### DATASET EXCERPT
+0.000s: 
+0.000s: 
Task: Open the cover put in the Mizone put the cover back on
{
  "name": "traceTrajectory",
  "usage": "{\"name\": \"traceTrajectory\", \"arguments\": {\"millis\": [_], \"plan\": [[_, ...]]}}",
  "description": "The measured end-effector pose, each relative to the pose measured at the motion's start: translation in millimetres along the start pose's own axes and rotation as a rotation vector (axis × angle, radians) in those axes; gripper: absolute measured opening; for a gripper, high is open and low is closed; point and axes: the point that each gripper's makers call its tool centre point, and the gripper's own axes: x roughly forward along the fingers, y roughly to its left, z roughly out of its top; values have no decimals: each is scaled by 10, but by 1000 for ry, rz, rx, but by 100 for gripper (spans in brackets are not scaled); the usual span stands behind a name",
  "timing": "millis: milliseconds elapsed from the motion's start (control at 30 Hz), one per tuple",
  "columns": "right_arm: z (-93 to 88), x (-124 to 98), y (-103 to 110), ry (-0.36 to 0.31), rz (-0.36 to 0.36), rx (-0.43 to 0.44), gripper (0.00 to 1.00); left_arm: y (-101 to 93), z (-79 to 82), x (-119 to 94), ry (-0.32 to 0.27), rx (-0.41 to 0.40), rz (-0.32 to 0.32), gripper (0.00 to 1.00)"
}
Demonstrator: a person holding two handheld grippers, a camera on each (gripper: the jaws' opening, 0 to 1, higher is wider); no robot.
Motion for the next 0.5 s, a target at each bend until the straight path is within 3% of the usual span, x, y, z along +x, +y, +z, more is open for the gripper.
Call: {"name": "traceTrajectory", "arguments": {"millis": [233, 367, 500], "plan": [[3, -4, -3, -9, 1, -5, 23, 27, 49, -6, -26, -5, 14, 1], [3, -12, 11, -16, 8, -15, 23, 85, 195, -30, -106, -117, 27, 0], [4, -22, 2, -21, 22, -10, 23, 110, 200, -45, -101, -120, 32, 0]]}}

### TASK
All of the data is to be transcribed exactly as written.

### YOUR SOLUTION
+0.000s: 
+0.000s: 
Task: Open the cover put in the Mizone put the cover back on
{
  "name": "traceTrajectory",
  "usage": "{\"name\": \"traceTrajectory\", \"arguments\": {\"millis\": [_], \"plan\": [[_, ...]]}}",
  "description": "The measured end-effector pose, each relative to the pose measured at the motion's start: translation in millimetres along the start pose's own axes and rotation as a rotation vector (axis × angle, radians) in those axes; gripper: absolute measured opening; for a gripper, high is open and low is closed; point and axes: the point that each gripper's makers call its tool centre point, and the gripper's own axes: x roughly forward along the fingers, y roughly to its left, z roughly out of its top; values have no decimals: each is scaled by 10, but by 1000 for ry, rz, rx, but by 100 for gripper (spans in brackets are not scaled); the usual span stands behind a name",
  "timing": "millis: milliseconds elapsed from the motion's start (control at 30 Hz), one per tuple",
  "columns": "right_arm: z (-93 to 88), x (-124 to 98), y (-103 to 110), ry (-0.36 to 0.31), rz (-0.36 to 0.36), rx (-0.43 to 0.44), gripper (0.00 to 1.00); left_arm: y (-101 to 93), z (-79 to 82), x (-119 to 94), ry (-0.32 to 0.27), rx (-0.41 to 0.40), rz (-0.32 to 0.32), gripper (0.00 to 1.00)"
}
Demonstrator: a person holding two handheld grippers, a camera on each (gripper: the jaws' opening, 0 to 1, higher is wider); no robot.
Motion for the next 0.5 s, a target at each bend until the straight path is within 3% of the usual span, x, y, z along +x, +y, +z, more is open for the gripper.
Call: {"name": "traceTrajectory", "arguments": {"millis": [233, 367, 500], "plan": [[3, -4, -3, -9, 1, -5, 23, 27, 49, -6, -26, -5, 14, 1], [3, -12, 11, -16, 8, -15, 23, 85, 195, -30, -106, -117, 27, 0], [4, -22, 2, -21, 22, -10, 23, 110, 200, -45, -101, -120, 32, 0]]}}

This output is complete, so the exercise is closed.